Is the worst over for JPMorgan Chase?


When the coronavirus pandemic hit the economy in March, it created a situation very few people could have imagined in January or February. The pandemic forced all banks to set aside huge sums of money to prepare for future loan losses as tens of millions of people were suddenly out of work, while many companies faced a scenario. apocalyptic.

As the largest bank in the country, JPMorgan Chase (NYSE: JPM)set aside nearly $ 19 billion in the first half of the year to cover potential future loan losses due to its far reaching reach in the U.S. economy and exposure to the many industries and industries in which she operates. That’s more than any other bank in the country.

Although the first quarters of the year were difficult, I am cautiously optimistic that the worst is over for JPMorgan. Here’s why.

Image source: JPMorgan Chase.

Huge provisions and forward-looking accounting

This year, most banks are operating under the current new accounting policy for expected credit losses (CECL). Before this policy, banks only wrote down a loan when something happened that made them believe that the borrower’s ability to repay it had deteriorated.

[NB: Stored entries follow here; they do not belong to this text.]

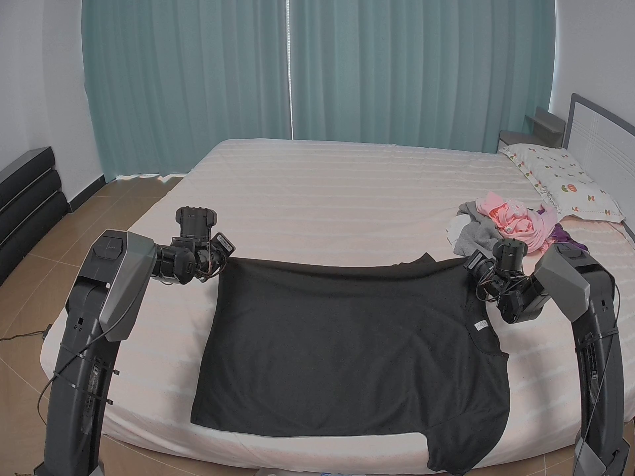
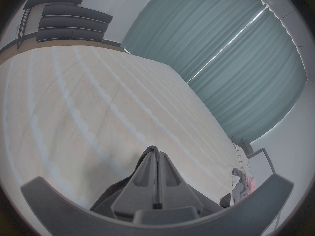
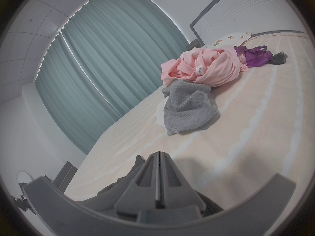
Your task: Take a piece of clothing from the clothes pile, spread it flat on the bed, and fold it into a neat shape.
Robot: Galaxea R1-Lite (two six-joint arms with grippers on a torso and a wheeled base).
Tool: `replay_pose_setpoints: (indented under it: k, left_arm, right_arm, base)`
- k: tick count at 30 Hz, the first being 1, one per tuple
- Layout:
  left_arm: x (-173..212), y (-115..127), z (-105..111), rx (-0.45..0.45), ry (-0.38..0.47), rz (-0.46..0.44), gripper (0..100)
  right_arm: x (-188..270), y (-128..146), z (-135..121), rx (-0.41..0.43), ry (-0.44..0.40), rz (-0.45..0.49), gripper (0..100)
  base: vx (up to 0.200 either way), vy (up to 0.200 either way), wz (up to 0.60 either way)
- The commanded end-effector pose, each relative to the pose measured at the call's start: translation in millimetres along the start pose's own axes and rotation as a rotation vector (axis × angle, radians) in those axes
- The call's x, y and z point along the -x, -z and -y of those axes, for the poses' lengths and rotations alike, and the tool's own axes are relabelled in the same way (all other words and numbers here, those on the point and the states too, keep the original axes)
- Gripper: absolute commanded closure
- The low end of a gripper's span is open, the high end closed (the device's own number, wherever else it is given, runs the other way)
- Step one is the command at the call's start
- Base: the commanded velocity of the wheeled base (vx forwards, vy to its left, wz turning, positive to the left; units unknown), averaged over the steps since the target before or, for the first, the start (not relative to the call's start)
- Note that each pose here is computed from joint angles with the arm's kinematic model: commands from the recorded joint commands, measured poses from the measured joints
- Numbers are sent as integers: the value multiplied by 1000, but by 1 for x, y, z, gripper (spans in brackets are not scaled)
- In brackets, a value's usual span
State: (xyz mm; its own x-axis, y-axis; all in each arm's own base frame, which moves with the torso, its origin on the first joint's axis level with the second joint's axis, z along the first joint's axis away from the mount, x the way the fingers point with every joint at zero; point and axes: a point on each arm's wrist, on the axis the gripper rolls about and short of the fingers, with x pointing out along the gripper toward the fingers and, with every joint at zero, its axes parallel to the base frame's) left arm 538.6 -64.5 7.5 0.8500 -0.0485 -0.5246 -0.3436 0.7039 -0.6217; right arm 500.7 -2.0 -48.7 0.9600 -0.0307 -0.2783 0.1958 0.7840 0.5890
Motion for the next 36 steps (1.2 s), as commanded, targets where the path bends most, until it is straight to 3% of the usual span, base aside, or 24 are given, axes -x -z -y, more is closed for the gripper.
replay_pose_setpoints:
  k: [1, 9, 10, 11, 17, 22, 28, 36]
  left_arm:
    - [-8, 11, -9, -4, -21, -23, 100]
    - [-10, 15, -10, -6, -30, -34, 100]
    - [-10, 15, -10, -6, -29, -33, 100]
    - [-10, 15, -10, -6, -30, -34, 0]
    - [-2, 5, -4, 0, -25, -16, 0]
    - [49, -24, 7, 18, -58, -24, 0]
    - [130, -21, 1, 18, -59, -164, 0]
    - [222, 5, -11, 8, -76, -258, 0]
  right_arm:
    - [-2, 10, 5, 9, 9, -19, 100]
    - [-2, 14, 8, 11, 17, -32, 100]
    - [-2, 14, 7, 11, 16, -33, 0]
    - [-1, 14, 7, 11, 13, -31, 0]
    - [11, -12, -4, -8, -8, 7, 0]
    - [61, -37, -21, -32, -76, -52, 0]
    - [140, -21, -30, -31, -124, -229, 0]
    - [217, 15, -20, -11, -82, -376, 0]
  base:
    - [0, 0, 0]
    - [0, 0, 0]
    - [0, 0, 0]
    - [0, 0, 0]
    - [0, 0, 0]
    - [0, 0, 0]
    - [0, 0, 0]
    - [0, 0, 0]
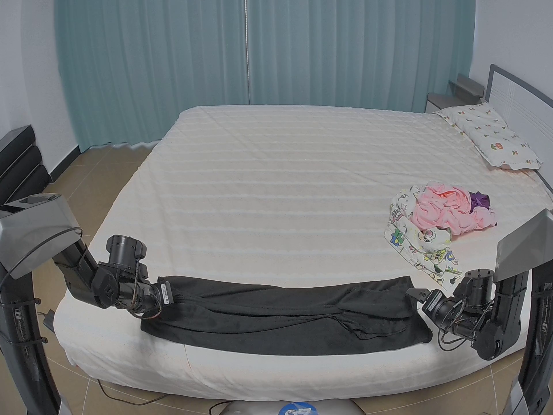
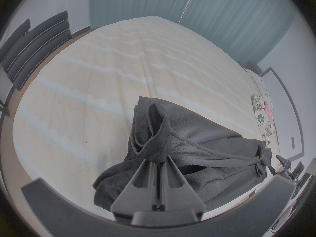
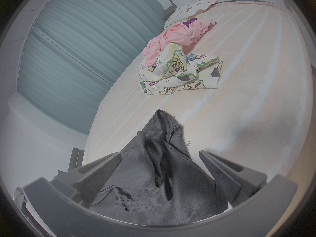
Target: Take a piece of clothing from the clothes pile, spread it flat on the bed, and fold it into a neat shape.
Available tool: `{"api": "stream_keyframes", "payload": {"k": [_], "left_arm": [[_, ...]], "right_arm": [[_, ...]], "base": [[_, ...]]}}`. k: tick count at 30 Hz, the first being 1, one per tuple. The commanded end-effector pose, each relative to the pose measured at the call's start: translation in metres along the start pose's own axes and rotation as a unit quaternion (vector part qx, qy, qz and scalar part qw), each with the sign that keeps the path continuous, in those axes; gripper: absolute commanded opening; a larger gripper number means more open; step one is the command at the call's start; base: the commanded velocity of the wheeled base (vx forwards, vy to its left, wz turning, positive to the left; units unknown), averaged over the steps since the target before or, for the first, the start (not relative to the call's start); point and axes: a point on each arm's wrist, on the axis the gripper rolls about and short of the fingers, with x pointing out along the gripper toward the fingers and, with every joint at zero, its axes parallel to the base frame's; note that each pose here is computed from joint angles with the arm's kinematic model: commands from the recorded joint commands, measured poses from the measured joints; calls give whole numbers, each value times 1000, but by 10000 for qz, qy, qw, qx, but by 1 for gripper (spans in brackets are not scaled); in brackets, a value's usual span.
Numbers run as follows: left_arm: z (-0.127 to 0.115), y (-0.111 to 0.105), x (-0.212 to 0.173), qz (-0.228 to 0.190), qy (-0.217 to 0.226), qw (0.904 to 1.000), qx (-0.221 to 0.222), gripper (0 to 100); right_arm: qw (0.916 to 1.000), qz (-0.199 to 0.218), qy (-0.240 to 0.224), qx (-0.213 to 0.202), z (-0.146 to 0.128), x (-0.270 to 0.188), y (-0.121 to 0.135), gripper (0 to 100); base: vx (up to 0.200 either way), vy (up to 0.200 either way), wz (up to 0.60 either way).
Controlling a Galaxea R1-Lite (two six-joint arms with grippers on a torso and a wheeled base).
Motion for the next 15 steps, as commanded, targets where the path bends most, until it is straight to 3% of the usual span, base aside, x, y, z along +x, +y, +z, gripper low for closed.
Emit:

The CECL asks banks to be more forward looking by setting aside liquidity for potential losses over the life of a loan as soon as it is created and recorded on the balance sheet. The CECL is new and somewhat controversial, but ideally it should get banks to think more holistically about their entire portfolio losses, and earlier in the process.

JPMorgan’s nearly $ 19 billion credit provision in the first half of the year is the highest provision JPMorgan has taken in a six-month period. Collectively, the Bank has now set aside more than $ 34 billion to cover future losses, enough to cover losses of 3.32% of its total loan portfolio.

“And given that CECL covers the life of the loans, if our assumptions hold true, we would not expect any significant additional reserve building in the future,” said Jennifer Piepszak, CFO of JPMorgan Chase, during from the company’s recent earnings conference call. Getting the assumptions right is always a big ‘if’, but it seems the bank is thinking conservatively.

JPMorgan said in July that its baseline scenario assumed that U.S. real GDP would contract 6.2% cumulatively between the end of the second quarter and the end of the year, and that it would still be down 3%. at the end of 2021. The bank’s baseline scenario also assumes unemployment ends the year at almost 11% and still stands at 7.7% at the end of 2021.

Unemployment in July fell to 10.2%, and Piepszak said the bank is actually reserving a worse-than-baseline scenario. She also said the bank took loan deferrals into account when reserving losses, so it seems pretty well prepared.

Another important consideration is that the bank managed to remain profitable, despite the fact that the huge provisions it took in the first half of the year directly reduced profits. JPMorgan made nearly $ 2.9 billion in first quarter profit and nearly $ 4.7 billion in the second quarter .

No certainty

While I certainly think the bank provisioned prudently and performed extremely well under the circumstances, it would be remiss of me to say that there is no risk. If there’s one thing the coronavirus pandemic has taught us, it’s never say never.

CECL is still new, and if there are more state lockdowns in the future or another significant spike in coronavirus cases in the fall that results in much lower spending activity, JPMorgan may have to build up again. reserves significantly. However, given how quickly the virus struck in March and how unprepared the United States was to deal with it, I don’t think another lockdown or spike in cases would force the bank to build up reserves as substantially as in the first half of the year. of the year. Plus, with the rapid adoption of digital and remote trends over the past few months, I think the world is better prepared for another period of lockdown than it was earlier this year.

This article represents the opinion of the author, who may disagree with the “official” recommendation position of a premium Motley Fool consulting service. We are heterogeneous! Challenging an investment thesis – even one of our own – helps us all to think critically about investing and make decisions that help us become smarter, happier, and richer.